==== The data
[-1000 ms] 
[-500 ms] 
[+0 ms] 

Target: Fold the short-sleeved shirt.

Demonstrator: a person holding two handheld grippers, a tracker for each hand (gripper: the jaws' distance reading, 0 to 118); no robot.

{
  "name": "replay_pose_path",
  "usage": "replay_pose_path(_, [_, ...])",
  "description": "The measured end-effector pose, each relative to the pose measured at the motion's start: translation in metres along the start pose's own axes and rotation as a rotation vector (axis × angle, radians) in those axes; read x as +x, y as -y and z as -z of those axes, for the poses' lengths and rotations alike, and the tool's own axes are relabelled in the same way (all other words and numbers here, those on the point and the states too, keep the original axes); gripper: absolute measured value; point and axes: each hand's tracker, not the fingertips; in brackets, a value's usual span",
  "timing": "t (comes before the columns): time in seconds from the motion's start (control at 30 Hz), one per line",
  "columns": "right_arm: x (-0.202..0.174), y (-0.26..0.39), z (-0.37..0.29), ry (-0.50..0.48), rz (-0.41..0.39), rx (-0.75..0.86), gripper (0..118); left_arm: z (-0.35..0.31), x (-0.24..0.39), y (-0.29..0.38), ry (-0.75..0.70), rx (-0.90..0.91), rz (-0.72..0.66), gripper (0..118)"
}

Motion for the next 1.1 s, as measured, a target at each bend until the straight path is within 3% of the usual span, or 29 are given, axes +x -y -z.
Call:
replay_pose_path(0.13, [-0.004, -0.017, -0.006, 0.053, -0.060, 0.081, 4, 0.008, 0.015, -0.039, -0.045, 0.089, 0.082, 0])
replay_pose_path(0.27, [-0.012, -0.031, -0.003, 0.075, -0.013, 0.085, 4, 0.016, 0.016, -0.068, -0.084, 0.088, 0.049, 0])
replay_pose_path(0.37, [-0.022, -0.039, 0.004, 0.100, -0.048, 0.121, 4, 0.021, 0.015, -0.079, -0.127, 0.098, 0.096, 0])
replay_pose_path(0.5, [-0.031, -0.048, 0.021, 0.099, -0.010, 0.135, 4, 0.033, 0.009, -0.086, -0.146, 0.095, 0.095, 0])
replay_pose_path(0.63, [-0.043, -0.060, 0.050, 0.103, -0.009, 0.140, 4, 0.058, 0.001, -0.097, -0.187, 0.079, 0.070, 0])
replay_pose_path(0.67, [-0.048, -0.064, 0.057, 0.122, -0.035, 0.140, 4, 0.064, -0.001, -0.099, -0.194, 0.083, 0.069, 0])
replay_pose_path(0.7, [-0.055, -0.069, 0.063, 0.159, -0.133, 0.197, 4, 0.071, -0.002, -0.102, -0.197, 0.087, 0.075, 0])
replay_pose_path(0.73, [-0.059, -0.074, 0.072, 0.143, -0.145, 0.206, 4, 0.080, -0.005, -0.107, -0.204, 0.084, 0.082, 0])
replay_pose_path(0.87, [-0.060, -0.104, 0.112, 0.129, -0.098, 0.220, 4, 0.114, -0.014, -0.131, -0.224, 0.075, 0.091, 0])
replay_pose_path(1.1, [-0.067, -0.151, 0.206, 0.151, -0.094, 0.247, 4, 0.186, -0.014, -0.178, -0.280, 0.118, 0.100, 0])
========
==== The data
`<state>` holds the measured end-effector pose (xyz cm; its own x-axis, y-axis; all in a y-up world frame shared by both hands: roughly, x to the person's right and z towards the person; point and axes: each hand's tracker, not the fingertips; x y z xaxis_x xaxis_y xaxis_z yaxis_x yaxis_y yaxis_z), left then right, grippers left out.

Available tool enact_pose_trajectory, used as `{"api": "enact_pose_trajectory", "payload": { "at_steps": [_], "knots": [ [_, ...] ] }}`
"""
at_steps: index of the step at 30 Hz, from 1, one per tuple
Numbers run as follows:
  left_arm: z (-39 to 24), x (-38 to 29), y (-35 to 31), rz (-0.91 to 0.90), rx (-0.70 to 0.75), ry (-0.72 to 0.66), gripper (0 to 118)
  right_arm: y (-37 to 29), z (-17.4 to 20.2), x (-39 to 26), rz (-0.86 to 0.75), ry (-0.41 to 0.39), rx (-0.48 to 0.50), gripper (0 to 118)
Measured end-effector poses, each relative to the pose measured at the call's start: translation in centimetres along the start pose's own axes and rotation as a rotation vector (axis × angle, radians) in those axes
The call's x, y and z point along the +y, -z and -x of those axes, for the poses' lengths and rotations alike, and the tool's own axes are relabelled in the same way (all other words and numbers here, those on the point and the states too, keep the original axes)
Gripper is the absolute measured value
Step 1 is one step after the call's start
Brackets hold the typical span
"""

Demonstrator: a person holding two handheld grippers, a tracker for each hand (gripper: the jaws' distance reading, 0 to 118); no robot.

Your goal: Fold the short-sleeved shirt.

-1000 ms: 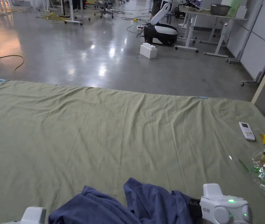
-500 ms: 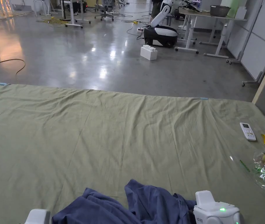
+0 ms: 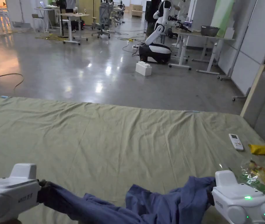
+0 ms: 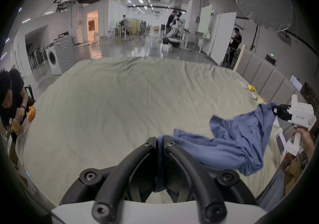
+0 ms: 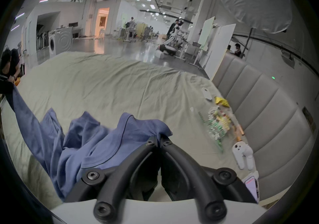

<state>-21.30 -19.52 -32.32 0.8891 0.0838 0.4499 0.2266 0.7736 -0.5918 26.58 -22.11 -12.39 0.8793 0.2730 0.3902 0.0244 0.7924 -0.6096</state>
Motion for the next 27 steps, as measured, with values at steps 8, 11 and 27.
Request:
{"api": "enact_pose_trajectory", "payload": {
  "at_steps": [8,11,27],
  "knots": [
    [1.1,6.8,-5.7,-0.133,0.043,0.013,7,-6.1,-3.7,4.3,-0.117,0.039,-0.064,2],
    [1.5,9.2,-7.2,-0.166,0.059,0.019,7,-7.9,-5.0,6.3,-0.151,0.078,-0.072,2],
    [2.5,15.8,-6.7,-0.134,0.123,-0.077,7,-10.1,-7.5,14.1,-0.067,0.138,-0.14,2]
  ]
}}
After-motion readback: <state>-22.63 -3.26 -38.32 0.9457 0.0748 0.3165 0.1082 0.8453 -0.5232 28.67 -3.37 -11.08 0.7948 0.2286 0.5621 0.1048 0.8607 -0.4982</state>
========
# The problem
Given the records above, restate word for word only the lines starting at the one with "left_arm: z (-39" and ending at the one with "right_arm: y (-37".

# Expected answer
  left_arm: z (-39 to 24), x (-38 to 29), y (-35 to 31), rz (-0.91 to 0.90), rx (-0.70 to 0.75), ry (-0.72 to 0.66), gripper (0 to 118)
  right_arm: y (-37 to 29), z (-17.4 to 20.2), x (-39 to 26), rz (-0.86 to 0.75), ry (-0.41 to 0.39), rx (-0.48 to 0.50), gripper (0 to 118)

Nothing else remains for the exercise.